#### TASK TO COMPLETE
Return exactly the lines from the one that contains "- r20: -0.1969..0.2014" up to the last line of the listing, and nothing else.

===== GIVEN MATERIAL =====

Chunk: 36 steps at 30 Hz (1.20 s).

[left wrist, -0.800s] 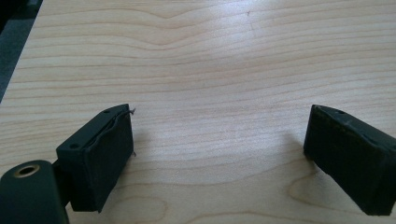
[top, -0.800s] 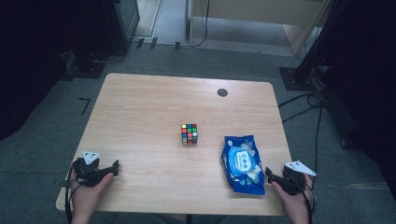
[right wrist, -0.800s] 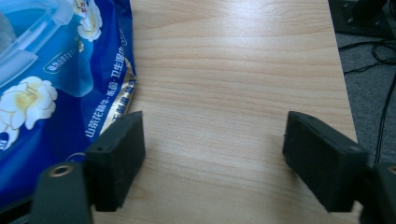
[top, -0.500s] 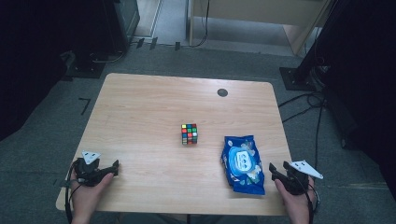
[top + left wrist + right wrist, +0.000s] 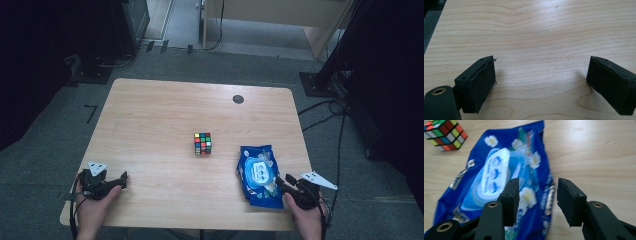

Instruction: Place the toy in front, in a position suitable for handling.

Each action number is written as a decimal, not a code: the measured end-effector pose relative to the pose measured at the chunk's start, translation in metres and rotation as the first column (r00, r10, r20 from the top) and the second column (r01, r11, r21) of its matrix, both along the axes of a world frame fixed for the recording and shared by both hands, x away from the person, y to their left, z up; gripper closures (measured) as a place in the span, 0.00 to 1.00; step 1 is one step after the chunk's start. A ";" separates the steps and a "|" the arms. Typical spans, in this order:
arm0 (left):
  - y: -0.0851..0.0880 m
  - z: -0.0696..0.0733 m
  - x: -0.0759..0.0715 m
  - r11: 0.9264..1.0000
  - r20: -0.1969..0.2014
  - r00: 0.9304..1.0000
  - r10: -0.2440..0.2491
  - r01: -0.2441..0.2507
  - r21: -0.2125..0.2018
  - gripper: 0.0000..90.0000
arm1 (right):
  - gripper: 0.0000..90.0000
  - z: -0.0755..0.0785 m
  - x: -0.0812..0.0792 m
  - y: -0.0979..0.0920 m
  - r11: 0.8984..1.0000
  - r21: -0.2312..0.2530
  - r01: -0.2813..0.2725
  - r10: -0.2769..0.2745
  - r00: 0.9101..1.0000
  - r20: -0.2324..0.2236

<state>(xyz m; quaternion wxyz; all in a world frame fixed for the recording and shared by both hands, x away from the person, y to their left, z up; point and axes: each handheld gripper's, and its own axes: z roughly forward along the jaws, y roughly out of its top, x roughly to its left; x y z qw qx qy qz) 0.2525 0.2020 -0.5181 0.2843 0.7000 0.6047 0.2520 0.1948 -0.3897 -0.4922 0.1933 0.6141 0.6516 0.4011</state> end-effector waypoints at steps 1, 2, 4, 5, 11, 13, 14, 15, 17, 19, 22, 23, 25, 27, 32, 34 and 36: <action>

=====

#### ANSWER SPACE
  - r20: -0.1969..0.2014
  - r00: 0.9304..1.0000
  - r10: -0.2440..0.2491
  - r01: -0.2441..0.2507
  - r21: -0.2125..0.2018
  - gripper: 0.0000..90.0000
arm1 (right):
  - gripper: 0.0000..90.0000
  - z: -0.0755..0.0785 m
  - x: -0.0812..0.0792 m
  - y: -0.0979..0.0920 m
  - r11: 0.8984..1.0000
  - r21: -0.2312..0.2530
  - r01: -0.2813..0.2725
  - r10: -0.2769..0.2745
  - r00: 0.9101..1.0000
  - r20: -0.2324..0.2236

<state>(xyz m; quaternion wxyz; all in a world frame fixed for the recording and shared by both hands, x away from the person, y to their left, z up; point and axes: each handheld gripper's, and its own axes: z roughly forward along the jaws, y roughly out of its top, x roughly to its left; x y z qw qx qy qz) 0.2525 0.2020 -0.5181 0.2843 0.7000 0.6047 0.2520 0.1948 -0.3897 -0.4922 0.1933 0.6141 0.6516 0.4011</state> end-effector waypoints at steps 1, 2, 4, 5, 11, 13, 14, 15, 17, 19, 22, 23, 25, 27, 32, 34 and 36: <action>

There is nothing further in this answer.